The human brain doesn’t search by keywords; it searches by meaning. If you say “my furry friend,” I don’t need the word “dog” to understand you’re probably talking about your canine companion (hopefully). We need our AI to do the same.

Semantic search solves this. Instead of matching text strings, it matches the underlying meaning of text.

Vector Embeddings: The Language of Meaning

The engine behind semantic search is vector embeddings. This is a core AI concept that transforms qualitative text data into quantitative numerical data that machines can process and compare.

• What they are: A vector embedding is a high-dimensional list of numbers (e.g., 768 or 1536 floating-point numbers). Each number represents a semantic feature of the original text.
• The “Meaning Space”: Think of these numbers as coordinates in a vast, abstract “meaning space.” Text snippets that are semantically similar (“fast car,” “speedy vehicle,” “rapid automobile”) will have vectors that sit close to each other. Text with different meanings will be far apart.
• How they’re created: Dedicated AI models (embedding models) are trained to perform this transformation. They learn to map words, phrases, sentences, and entire documents into this meaning space.

When a new query comes in, we turn it into a vector embedding. Then, to find relevant past information, we look for existing embeddings in our database that are closest to the query’s embedding. That “closeness” is calculated using mathematical distance metrics (like cosine similarity).

Our Embedding Engine: gemini-embedding-001

For this transformation, we rely on gemini-embedding-001. This model converts text into high-quality, 768-dimensional vectors.

The EmbeddingService is a thin wrapper around Google’s Generative AI SDK, focused solely on providing this capability:

// services/embeddingService.js

export class EmbeddingService {
  constructor(genAI, embeddingDimension = 768) {
    this.genAI = genAI;
    this.embeddingDimension = embeddingDimension;
  }

  async createEmbedding(text) {
    const result = await this.genAI.models.embedContent({
      model: 'gemini-embedding-001',
      contents: text,
      config: {
        outputDimensionality: this.embeddingDimension,
      },
    });

    if (result.embeddings && result.embeddings[0].values) {
      return result.embeddings[0].values;
    } else {
      throw new Error('No valid embedding returned by SDK');
    }
  }
}

Technical Callout: Configurable Output Dimensionality

The outputDimensionality parameter controls the size of the resulting vector. The default 768 dimensions strike a good balance between semantic richness and computational efficiency. Higher dimensions capture more nuance but demand more storage and processing power. This configurability lets you tune the trade-off for your specific use case.

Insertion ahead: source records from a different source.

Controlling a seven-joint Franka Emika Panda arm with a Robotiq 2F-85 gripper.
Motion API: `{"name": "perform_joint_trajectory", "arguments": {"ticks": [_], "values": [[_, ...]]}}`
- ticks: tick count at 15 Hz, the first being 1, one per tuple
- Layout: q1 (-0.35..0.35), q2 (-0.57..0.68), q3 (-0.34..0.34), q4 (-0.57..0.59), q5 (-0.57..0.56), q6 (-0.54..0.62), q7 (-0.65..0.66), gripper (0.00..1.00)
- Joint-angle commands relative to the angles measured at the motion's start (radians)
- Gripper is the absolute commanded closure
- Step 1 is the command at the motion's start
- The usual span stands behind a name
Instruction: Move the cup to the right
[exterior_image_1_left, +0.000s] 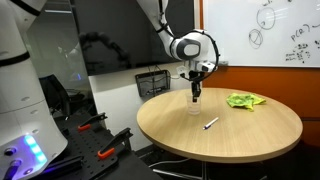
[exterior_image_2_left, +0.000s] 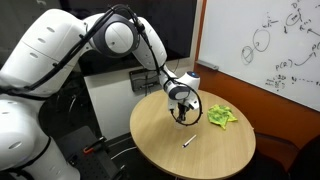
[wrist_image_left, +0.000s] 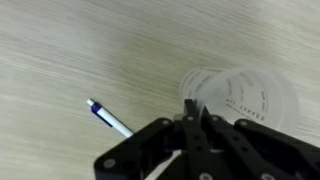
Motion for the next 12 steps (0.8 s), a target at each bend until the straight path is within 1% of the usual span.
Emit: {"name": "perform_joint_trajectory", "arguments": {"ticks": [1, 2, 3, 4, 7, 9, 10, 12], "values": [[-0.006, 0.020, 0.000, 0.039, 0.033, -0.026, 0.017, 0.97], [-0.003, 0.022, -0.006, 0.040, 0.031, -0.020, 0.019, 0.70], [-0.001, 0.020, -0.009, 0.038, 0.028, -0.012, 0.019, 0.69], [0.000, 0.017, -0.010, 0.036, 0.023, -0.007, 0.011, 0.64], [-0.018, -0.027, 0.017, 0.009, 0.040, -0.016, -0.029, 0.40], [-0.021, -0.084, 0.027, -0.026, 0.042, -0.039, -0.044, 0.27], [-0.019, -0.121, 0.029, -0.049, 0.037, -0.045, -0.054, 0.18], [0.005, -0.203, 0.009, -0.098, 0.003, -0.056, -0.057, 0.03]]}}
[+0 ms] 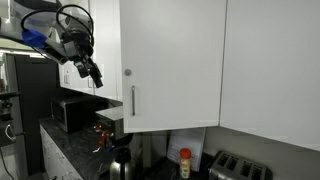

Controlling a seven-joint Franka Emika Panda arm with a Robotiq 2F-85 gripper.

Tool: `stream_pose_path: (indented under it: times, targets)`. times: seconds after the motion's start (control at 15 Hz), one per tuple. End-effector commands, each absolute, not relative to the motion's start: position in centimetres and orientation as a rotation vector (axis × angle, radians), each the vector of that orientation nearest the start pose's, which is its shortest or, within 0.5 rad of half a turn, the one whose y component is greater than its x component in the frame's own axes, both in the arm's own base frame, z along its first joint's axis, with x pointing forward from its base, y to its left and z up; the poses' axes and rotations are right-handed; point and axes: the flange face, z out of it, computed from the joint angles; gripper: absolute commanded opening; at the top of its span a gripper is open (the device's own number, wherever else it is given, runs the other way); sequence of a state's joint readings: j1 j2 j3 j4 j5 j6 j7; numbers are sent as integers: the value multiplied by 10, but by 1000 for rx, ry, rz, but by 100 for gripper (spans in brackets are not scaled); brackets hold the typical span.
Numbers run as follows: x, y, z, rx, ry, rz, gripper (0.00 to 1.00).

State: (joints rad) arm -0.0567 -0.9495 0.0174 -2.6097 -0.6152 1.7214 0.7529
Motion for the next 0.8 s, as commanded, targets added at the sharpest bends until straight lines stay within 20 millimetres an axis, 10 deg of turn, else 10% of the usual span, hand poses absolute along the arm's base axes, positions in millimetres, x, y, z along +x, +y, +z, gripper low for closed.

Building the AI’s Library: Firestore with Vector Indexing

With our embedding service sorted, we need a place to store these vectors and search them efficiently. For the LTSM, I’ve chosen Google Cloud Firestore, bolted on with its vector indexing capabilities.

I’ve pointed this out in previous articles, but you can pick any other database that supports vector indices.

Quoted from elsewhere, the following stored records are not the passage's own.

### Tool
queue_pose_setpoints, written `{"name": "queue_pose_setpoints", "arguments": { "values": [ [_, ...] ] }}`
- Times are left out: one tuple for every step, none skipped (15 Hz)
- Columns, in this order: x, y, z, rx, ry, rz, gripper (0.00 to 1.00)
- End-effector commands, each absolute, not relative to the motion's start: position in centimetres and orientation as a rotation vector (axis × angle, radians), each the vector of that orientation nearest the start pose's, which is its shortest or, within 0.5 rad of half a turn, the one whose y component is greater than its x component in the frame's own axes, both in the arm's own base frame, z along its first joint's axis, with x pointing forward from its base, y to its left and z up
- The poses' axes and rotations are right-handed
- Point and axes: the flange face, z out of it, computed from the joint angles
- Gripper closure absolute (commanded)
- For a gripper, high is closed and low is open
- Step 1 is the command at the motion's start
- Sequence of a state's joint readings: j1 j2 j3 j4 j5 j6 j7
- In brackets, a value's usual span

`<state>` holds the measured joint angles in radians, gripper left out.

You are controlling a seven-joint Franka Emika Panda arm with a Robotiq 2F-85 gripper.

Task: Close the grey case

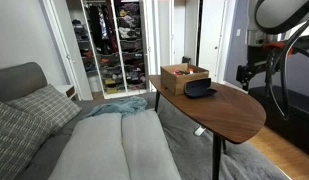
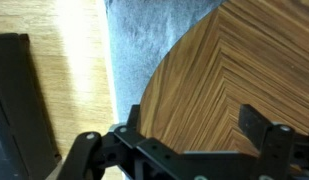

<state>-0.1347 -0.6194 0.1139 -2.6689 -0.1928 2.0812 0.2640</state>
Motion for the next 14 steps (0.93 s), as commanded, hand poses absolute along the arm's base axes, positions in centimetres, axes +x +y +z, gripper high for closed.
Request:
{"name": "queue_pose_setpoints", "arguments": {
  "values": [
    [35.4,-1.8,43.1,-3.352,0.358,-0.086,0.00],
    [35.4,-1.8,43.1,-3.352,0.358,-0.086,0.00],
    [35.4,-1.8,43.1,-3.353,0.358,-0.086,0.00],
    [35.4,-1.8,43.1,-3.352,0.358,-0.086,0.00],
    [35.4,-1.8,43.1,-3.352,0.358,-0.086,0.00],
    [36.0,-1.4,43.3,-3.318,0.304,-0.137,0.00],
    [36.7,-1.1,43.5,-3.294,0.250,-0.213,0.00],
    [37.3,-0.8,43.9,-3.269,0.205,-0.272,0.00],
    [37.9,-0.5,44.2,-3.232,0.155,-0.336,0.00],
    [38.5,-0.2,44.4,-3.199,0.102,-0.389,0.00],
    [39.2,0.1,44.5,-3.173,0.045,-0.435,0.00],
    [39.9,0.4,44.4,-3.143,0.001,-0.476,0.00],
    [40.7,0.8,44.2,-3.109,-0.050,-0.508,0.00],
    [41.3,1.2,44.0,-3.086,-0.088,-0.534,0.00]
  ]
}}
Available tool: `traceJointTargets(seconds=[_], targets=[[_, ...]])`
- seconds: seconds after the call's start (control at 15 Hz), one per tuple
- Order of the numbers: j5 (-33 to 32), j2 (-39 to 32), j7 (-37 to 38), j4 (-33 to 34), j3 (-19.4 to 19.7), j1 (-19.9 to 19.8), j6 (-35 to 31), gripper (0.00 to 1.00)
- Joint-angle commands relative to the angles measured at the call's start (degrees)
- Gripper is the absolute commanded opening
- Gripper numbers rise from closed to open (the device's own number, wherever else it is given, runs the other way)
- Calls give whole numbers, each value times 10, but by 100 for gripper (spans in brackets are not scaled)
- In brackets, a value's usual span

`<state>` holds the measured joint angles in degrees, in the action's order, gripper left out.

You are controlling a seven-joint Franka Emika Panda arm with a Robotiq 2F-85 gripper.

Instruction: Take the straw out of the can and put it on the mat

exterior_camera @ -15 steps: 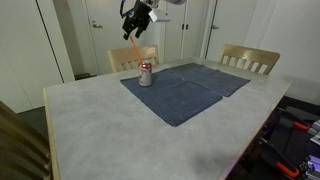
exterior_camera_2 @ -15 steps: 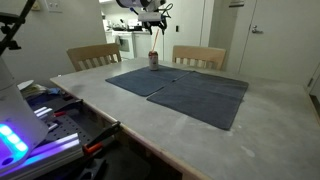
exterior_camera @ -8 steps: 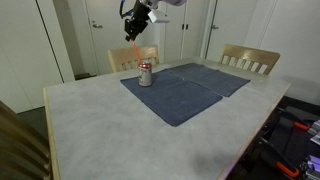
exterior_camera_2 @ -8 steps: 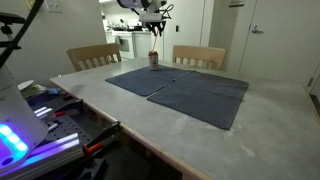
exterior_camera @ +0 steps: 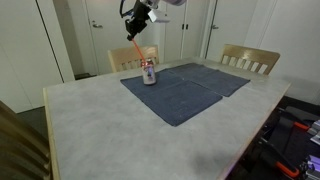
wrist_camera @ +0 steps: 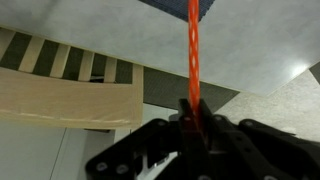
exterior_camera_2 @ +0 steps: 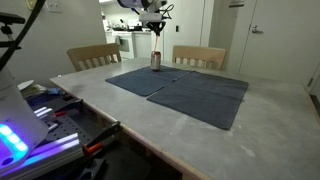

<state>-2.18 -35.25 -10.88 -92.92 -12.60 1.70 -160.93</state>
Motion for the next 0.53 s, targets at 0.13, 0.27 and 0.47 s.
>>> traceJointTargets(seconds=[0.13, 0.27, 0.47], targets=[[28, -10, -33, 11, -18, -17, -5, 2], [32, -7, -33, 7, -21, -19, -8, 2], [40, 1, -30, -5, -24, -20, -19, 2]])
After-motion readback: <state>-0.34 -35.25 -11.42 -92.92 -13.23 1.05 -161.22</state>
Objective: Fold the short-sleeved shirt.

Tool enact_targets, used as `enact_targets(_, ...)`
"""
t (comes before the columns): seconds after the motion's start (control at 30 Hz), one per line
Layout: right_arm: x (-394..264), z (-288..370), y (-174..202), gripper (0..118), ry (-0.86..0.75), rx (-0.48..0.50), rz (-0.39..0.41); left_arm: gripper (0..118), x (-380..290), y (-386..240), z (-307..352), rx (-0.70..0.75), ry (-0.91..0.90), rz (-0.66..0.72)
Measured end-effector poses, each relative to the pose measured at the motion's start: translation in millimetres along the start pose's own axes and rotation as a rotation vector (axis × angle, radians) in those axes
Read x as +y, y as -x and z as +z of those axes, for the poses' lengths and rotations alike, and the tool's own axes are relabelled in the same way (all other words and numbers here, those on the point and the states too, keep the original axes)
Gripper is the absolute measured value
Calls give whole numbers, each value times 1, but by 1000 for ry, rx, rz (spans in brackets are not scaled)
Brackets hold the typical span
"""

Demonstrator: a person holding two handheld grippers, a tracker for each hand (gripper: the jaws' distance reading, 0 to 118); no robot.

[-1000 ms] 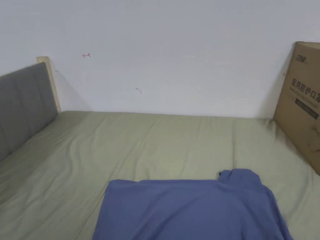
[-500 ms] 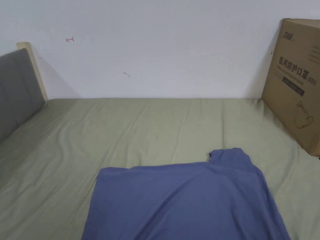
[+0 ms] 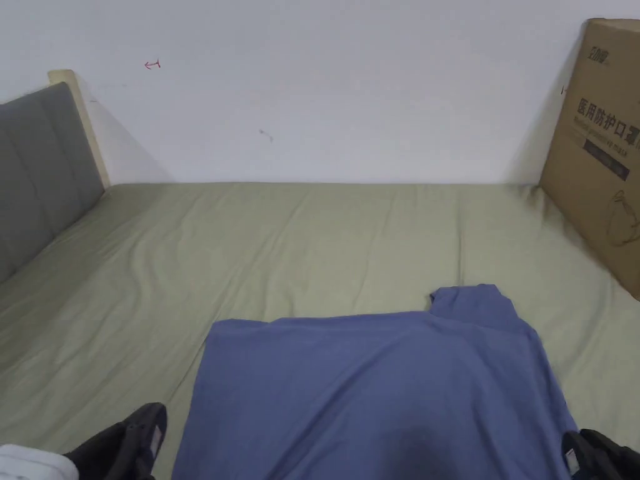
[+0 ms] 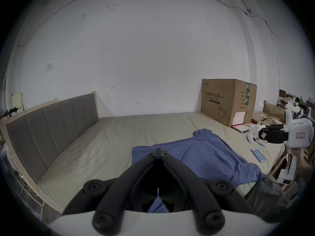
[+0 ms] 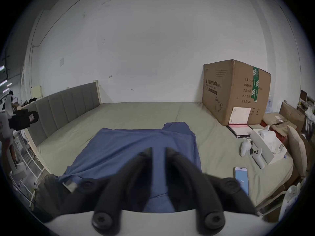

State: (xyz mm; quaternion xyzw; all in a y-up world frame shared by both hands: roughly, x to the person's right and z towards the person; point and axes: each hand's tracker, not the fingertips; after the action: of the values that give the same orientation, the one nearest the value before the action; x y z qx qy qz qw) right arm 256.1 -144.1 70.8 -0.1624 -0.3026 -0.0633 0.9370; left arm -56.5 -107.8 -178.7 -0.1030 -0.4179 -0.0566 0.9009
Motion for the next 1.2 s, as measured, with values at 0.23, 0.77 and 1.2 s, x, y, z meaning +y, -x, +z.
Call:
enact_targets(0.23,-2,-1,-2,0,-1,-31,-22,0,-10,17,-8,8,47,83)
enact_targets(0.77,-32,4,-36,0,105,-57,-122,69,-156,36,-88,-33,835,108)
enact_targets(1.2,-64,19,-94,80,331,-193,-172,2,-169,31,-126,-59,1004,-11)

Firestore provides a scalable, flexible NoSQL document database. Each “document” represents a piece of knowledge (a summary, a critical fact). Firestore lets us store our generated embedding vectors alongside this knowledge and build vector indexes. These indexes are specialised structures that allow super-fast “nearest neighbour” searches, finding vectors semantically closest to a query vector.

Our LongTermMemoryStore handles all interaction with this intelligent archive.

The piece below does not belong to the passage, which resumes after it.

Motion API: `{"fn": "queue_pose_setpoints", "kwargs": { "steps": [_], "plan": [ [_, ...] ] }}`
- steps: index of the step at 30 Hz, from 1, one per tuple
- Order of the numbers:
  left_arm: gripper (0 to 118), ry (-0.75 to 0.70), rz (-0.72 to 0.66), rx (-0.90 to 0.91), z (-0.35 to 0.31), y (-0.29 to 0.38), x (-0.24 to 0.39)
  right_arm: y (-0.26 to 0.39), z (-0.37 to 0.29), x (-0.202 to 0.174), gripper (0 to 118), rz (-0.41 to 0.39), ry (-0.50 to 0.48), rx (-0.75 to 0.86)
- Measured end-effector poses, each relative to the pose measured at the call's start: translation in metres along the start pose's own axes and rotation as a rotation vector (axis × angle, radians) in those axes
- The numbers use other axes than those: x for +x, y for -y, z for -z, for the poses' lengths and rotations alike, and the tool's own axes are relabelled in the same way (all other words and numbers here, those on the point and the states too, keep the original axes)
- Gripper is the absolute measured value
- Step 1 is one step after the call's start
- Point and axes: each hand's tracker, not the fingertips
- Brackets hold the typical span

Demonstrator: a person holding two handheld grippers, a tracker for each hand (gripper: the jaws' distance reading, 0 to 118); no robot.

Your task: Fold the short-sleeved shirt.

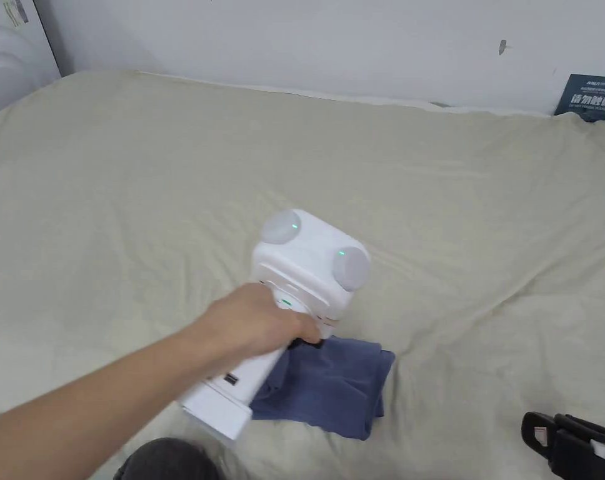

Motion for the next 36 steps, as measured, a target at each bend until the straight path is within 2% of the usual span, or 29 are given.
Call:
{"fn": "queue_pose_setpoints", "kwargs": {
  "steps": [1, 3, 4, 6, 7, 9, 10, 11, 12, 13, 14, 16, 19, 21, 24, 26, 29, 32, 34, 35, 36],
  "plan": [
    [24, -0.015, 0.003, 0.004, 0.008, -0.004, 0.014, 0.002, 0.0, -0.001, 1, -0.001, 0.002, 0.002],
    [101, -0.032, -0.012, 0.036, 0.014, -0.006, 0.049, 0.004, 0.001, 0.001, 1, 0.001, 0.0, -0.002],
    [108, 0.054, -0.035, 0.027, 0.015, -0.011, 0.066, 0.008, 0.002, 0.004, 1, 0.012, 0.0, -0.006],
    [107, 0.313, -0.077, 0.091, -0.001, -0.017, 0.091, 0.01, 0.0, 0.009, 1, 0.027, 0.006, -0.016],
    [108, 0.373, -0.074, 0.108, 0.001, -0.027, 0.102, 0.011, -0.003, 0.009, 1, 0.03, 0.017, -0.015],
    [108, 0.406, -0.091, 0.175, -0.012, -0.025, 0.108, 0.012, -0.01, 0.012, 1, 0.037, 0.023, -0.014],
    [106, 0.439, -0.084, 0.189, -0.019, -0.021, 0.105, 0.013, -0.014, 0.013, 1, 0.043, 0.023, -0.01],
    [95, 0.424, -0.083, 0.174, -0.019, -0.024, 0.096, 0.013, -0.016, 0.014, 1, 0.047, 0.024, -0.005],
    [58, 0.438, -0.079, 0.186, -0.024, -0.018, 0.081, 0.012, -0.018, 0.014, 1, 0.046, 0.025, -0.005],
    [0, 0.457, -0.065, 0.225, -0.029, -0.01, 0.066, 0.011, -0.018, 0.014, 1, 0.046, 0.028, -0.005],
    [0, 0.46, -0.118, 0.275, -0.031, -0.001, 0.044, 0.011, -0.018, 0.014, 1, 0.046, 0.033, -0.006],
    [0, 0.328, -0.199, 0.288, -0.038, 0.026, 0.006, 0.007, -0.015, 0.014, 1, 0.046, 0.028, -0.007],
    [0, -0.066, -0.243, 0.245, -0.013, 0.048, -0.039, 0.002, -0.01, 0.012, 1, 0.058, 0.006, -0.01],
    [0, -0.312, -0.247, 0.108, 0.018, 0.051, -0.052, 0.002, -0.006, 0.013, 1, 0.059, -0.004, -0.011],
    [0, -0.535, -0.111, -0.05, 0.071, 0.051, -0.026, 0.0, -0.006, 0.009, 1, 0.051, -0.015, -0.015],
    [0, -0.596, -0.041, -0.06, 0.088, 0.051, 0.016, -0.001, -0.012, 0.008, 1, 0.046, -0.018, -0.015],
    [0, -0.563, 0.037, -0.006, 0.098, 0.047, 0.093, -0.003, -0.021, 0.011, 1, 0.045, -0.009, -0.011],
    [0, -0.511, 0.126, 0.174, 0.078, 0.036, 0.172, -0.004, -0.029, 0.019, 1, 0.052, 0.02, -0.009],
    [0, -0.413, 0.159, 0.257, 0.07, 0.024, 0.208, -0.005, -0.034, 0.023, 1, 0.068, 0.048, -0.011],
    [0, -0.293, 0.129, 0.304, 0.059, 0.016, 0.209, -0.004, -0.038, 0.023, 1, 0.072, 0.066, -0.005],
    [0, -0.071, 0.106, 0.32, 0.047, 0.013, 0.205, -0.005, -0.042, 0.022, 1, 0.074, 0.082, 0.001]
  ]
}}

The Pay-off: How getRelevantContext Works

Storing data is one thing. Retrieving it intelligently is where the system comes alive. The vectorSearchWithEmbedding method in longTermMemoryStore.js is a masterclass in practical, multi-faceted AI information retrieval.

Here’s how it breaks down:

// memory/longTermMemoryStore.js (Simplified for clarity)

  async vectorSearchWithEmbedding(queryEmbedding, options = {}) {
    const {
      limit = 10,
      type = null,
      similarityThreshold = 0.3,
      // ... other filters like category, minImportance ...
    } = options;

    let query = this.db.collection(this.memoryVectorsCollection).where('userId', '==', this.userId);

    // ... code to add type and category filters ...

    // 1. Build the core vector query using Firestore's native capabilities
    const vectorQueryOptions = {
      vectorField: 'embedding',
      queryVector: queryEmbedding,
      limit: Math.min(limit * 3, 50), // Fetch more to filter down later
      distanceMeasure: 'COSINE',
      distanceResultField: 'vector_distance', // Ask Firestore to calculate and return the distance
    };

    const vectorQuery = query.findNearest(vectorQueryOptions);
    const snapshot = await vectorQuery.get();

    const results = [];
    snapshot.forEach((doc) => {
      // 2. Natively retrieve the distance and convert to similarity
      const distance = doc.get('vector_distance') || 0;
      const similarity = 1 - distance; // The key conversion from distance to similarity

      // 3. Apply a multi-layered filtering logic
      if (similarity < similarityThreshold) {
        return; // Exclude results that aren't semantically close enough
      }
      // ... more filtering based on importance, confidence ...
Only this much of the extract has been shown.